Start of DATA SEGMENT

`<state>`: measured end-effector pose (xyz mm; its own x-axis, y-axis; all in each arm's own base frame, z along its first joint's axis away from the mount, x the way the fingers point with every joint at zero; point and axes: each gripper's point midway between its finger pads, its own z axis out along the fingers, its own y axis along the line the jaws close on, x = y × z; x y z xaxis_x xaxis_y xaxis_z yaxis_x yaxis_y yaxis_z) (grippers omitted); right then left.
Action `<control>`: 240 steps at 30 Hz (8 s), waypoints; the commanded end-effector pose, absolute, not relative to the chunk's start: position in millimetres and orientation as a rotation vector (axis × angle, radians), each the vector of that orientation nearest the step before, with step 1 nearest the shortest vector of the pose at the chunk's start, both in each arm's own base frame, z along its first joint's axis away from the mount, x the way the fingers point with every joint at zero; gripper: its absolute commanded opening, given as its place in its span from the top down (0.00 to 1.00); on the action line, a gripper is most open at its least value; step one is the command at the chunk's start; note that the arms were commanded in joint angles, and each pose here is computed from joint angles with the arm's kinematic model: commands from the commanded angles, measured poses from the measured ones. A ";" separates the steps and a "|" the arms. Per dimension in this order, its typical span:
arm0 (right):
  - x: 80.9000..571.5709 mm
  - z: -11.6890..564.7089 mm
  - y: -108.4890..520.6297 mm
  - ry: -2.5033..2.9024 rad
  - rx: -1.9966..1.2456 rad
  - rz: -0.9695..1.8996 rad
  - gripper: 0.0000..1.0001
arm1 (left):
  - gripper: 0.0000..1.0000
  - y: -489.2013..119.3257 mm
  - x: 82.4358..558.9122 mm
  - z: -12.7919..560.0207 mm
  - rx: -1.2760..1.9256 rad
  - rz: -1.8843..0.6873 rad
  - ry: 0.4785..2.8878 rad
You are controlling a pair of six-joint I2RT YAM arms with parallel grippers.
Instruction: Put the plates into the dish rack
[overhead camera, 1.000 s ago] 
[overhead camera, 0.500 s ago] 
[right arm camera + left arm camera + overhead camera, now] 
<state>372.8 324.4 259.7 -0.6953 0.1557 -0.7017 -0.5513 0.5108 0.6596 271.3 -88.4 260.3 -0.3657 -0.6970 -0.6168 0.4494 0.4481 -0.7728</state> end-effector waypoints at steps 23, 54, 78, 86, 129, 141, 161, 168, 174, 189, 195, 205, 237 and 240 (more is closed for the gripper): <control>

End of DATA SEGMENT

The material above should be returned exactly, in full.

EXPECTED OUTPUT:
`<state>`: measured end-effector pose (xyz mm; its own x-axis, y-axis; all in each arm's own base frame, z along its first joint's axis away from the mount, x the way the fingers point with every joint at zero; point and axes: each gripper's point midway between its finger pads, its own z axis out along the fingers, its own y axis along the line the jaws close on, x = y × z; x y z xaxis_x xaxis_y xaxis_z yaxis_x yaxis_y yaxis_z) (grippers omitted); right then left.
Action `<control>`: 240 steps at 30 Hz (8 s), waypoints; the commanded end-effector pose, absolute, not relative to the chunk's start: position in millimetres and orientation as a rotation vector (axis × angle, radians), each the vector of that orientation nearest the step before, with step 1 nearest the shortest vector of the pose at the chunk's start, both in each arm's own base frame, z along its first joint's axis away from the mount, x the way the fingers point with every joint at zero; gripper: its absolute commanded opening, given as its place in its span from the top down (0.00 to 1.00); on the action line, a gripper is most open at its least value; step one is the command at the chunk's start; note that the arms were commanded in joint angles, and each pose here is computed from joint angles with the arm's kinematic model: commands from the commanded angles, measured poses from the measured ones. A ";" separates the steps and a "|" the arms. Per dimension in this order, its typical span:
arm0 (right):
  - x: 80.9000..571.5709 mm
  - z: -11.6890..564.7089 mm
  - y: -108.4890..520.6297 mm
  - ry: -2.5033..2.9024 rad
  - rx: -1.9966..1.2456 rad
  - rz: -0.9695..1.8996 rad
  - gripper: 0.0000..1.0001
arm1 (left):
  - gripper: 0.0000..1.0000
  - y: -489.2013..119.3257 mm
  - x: 82.4358..558.9122 mm
  - z: -12.7919..560.0207 mm
  - rx: -1.2760..1.9256 rad
  - rz: -1.8843..0.6873 rad
  - ry: 0.4785..2.8878 rad
You are controlling a pair of six-joint I2RT YAM arms with parallel grippers.
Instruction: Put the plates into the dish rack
[overhead camera, 1.000 s ago] 
[overhead camera, 0.500 s ago] 
[right arm camera + left arm camera + overhead camera, now] 
<state>372.8 324.4 259.7 -0.6953 0.1557 -0.7017 -0.5513 0.5108 0.6596 271.3 -88.4 260.3 -0.3657 -0.6970 -0.6168 0.4494 0.4481 -0.7728</state> end-effector waypoints at steps 23, 54, 78, 86, 129, 141, 161, 168, 174, 189, 195, 205, 237 and 240 (more is closed for the gripper): <control>

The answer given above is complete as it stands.